The grand jury in Ferguson, Mo., has reached the decision many of us dreaded, but fully expected. Now, we must forge our profound disappointment into determination to achieve lasting justice, in Ferguson and beyond.
The Ferguson grand jury decided not to indict police officer Darren Wilson in the death of unarmed teenager Michael Brown. In the coming days, Wilson will sit down for major media interviews, and Thanksgiving dinner with his new wife. Michael Brown's parents will sit with his empty chair, and the knowledge that the man who killed him is not only free, but all over the media — perhaps even celebrated in right-wing media, which may or may not stop short of celebrating their son's death.
We knew this decision was coming. It's heartbreaking, but it is not a surprise. This decision was coming when prosecutor Tim McCulloch refused to recuse himself, and governor Jay Nixon refused to appoint a special prosecutor. It was coming when McCulloch referred the case to the grand jury, instead of filing charges himself. It was coming when McCulloch failed to recommend charges to the grand jury. It was coming when the governor declared a state of emergency, and law enforcement agencies purchased even more paramilitary equipment to use on protestors. It's been coming since August 9, and now here we are.
The wheels of justice have ground to a halt in the Michael Brown case, leaving us in sadly familiar territory. As I said on KFPA-FM's "Saturday Morning Talkies" this weekend, African-American parents have always lived with the sorrow of sons who never return home, while the men who killed them remain free. Michael Brown's parents are now members of a centuries-old, exclusive club that no one ever wants to join. It's most recent members include the families of Trayvon Martin, Darrien Hunt, and John Crawford, among others.
On August 9, the same day that Michael Brown was killed, John Crawford was shot and killed by police officers in Beaverton, Ohio. A customer in a Beaverton Walmart called 911 after seeing Crawford walking around with a pellet gun he'd picked up in the store. Police said Crawford ignored commands to drop the weapon.
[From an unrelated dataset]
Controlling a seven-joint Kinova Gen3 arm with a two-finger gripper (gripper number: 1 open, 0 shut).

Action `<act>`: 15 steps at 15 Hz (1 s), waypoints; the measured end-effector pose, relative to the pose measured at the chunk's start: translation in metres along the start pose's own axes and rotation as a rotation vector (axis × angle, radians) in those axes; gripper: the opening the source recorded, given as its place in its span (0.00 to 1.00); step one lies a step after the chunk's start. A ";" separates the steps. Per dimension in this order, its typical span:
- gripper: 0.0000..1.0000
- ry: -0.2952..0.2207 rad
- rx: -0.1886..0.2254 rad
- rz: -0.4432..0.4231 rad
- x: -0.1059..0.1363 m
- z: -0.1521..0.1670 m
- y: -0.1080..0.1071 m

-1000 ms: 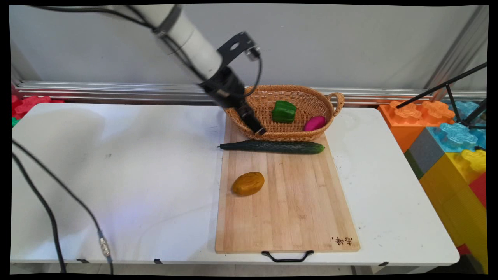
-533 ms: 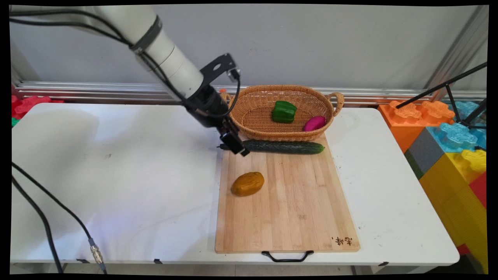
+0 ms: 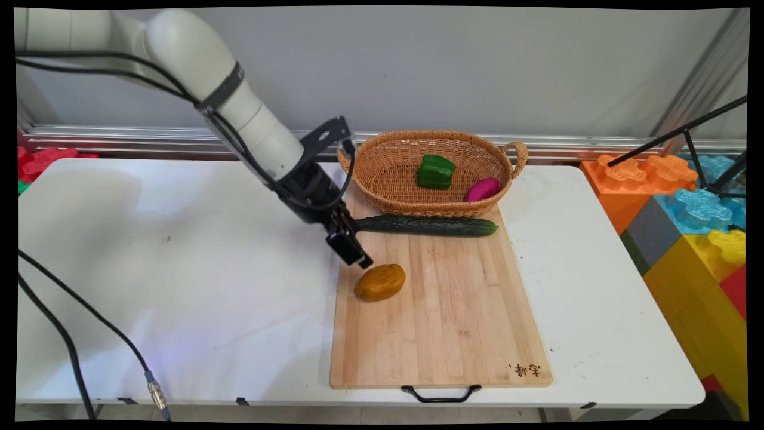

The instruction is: Pick up the potato from the cutting board

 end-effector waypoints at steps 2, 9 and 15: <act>1.00 -0.007 -0.012 -0.006 -0.005 0.009 0.000; 1.00 -0.003 -0.054 -0.044 -0.008 0.045 0.007; 0.00 -0.004 -0.040 -0.038 -0.008 0.072 0.010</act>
Ohio's attorney general Mike DeWine refused to release the store's surveillance video, asking the public to "Trust the system" and "let the judicial process work." In September, a grand jury decided not to indict the officers who killed Crawford. Surveillance video released after the grand jury decision showed that Crawford was talking on his phone when officers entered the store, with the gun pointed at the floor. Officers shot Crawford on sight, within seconds of entering the store.
In Ohio, we were asked to "trust the system," and that trust was betrayed. Now we are told we must "accept" the grand jury's decision, and trust that "the system worked." There is no doubt that "the system worked." It ran its course, and it yielded the expected result.
"The system worked" quite well for those for whom it is designed to work. We should refuse, however, to call that "justice," even if the process had resulted in an indictment. It would not amount to the kind of justice necessary to prevent the next city that's "one dead black teenager away" from exploding into the next Ferguson.
● We must change the way our communities are policed. Law enforcement officers in every department in the country should be required to undergo racial bias training. These departments must prioritize diversity in the hiring and retention of officers, and be accountable to the public. We must demand an end to programs that give military weapons to police departments.
● We must demand an end to racial profiling. Law enforcement departments must be prohibited from relying on race, ethnicity, national origin, or religion in its investigative practices, and required to cease or eliminate existing practices that rely on racial profiling.
● We must demand economic justice. Ferguson and other cities like it didn't become hyper-segregated dens of economic despair overnight. Changing them requires undoing damage done by decades of federal, state, and local government policies that created segregated metropolises. We must demand investment in education, jobs, and training for young people, instead of surplus military weapons for police departments.
We do not have the luxury of time. With the death of 12-year-old Tamir Rice — shot by police officers while playing with a BB gun — Cleveland, Ohio, may have already become "the next Ferguson," for now.
Until no city is at risk of becoming "the next Ferguson" or "the next Sanford," and no one's child is at risk of becoming "the next Michael Brown" or "the next Trayvon Martin," there can be no justice in Ferguson, or anywhere else.